▸ **ASSIGNMENT**
Give the count of lines in the data that include "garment", with no other words.

▸ **GIVEN DATA**

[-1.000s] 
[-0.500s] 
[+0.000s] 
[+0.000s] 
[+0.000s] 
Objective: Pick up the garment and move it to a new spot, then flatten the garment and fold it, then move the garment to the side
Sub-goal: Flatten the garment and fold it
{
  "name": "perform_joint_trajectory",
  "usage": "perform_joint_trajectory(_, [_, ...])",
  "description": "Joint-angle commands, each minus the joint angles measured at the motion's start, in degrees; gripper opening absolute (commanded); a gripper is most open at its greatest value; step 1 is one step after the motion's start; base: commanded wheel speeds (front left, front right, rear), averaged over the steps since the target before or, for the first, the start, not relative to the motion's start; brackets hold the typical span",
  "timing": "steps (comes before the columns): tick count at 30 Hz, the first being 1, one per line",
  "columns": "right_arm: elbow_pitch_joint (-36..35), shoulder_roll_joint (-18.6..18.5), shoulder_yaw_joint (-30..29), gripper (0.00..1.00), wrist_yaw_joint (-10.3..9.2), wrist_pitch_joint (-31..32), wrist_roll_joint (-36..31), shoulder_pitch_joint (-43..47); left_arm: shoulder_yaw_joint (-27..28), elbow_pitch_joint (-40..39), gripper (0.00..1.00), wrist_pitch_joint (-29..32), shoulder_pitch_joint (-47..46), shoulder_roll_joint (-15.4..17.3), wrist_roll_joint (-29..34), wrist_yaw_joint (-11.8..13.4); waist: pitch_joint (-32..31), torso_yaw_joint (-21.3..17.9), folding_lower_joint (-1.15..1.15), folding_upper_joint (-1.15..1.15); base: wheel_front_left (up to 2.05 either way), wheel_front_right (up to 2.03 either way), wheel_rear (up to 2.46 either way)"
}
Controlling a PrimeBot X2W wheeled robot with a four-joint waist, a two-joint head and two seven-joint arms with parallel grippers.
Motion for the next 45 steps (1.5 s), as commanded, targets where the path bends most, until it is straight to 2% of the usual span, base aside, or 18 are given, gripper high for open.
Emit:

▸ **EXERCISE RESPONSE**
2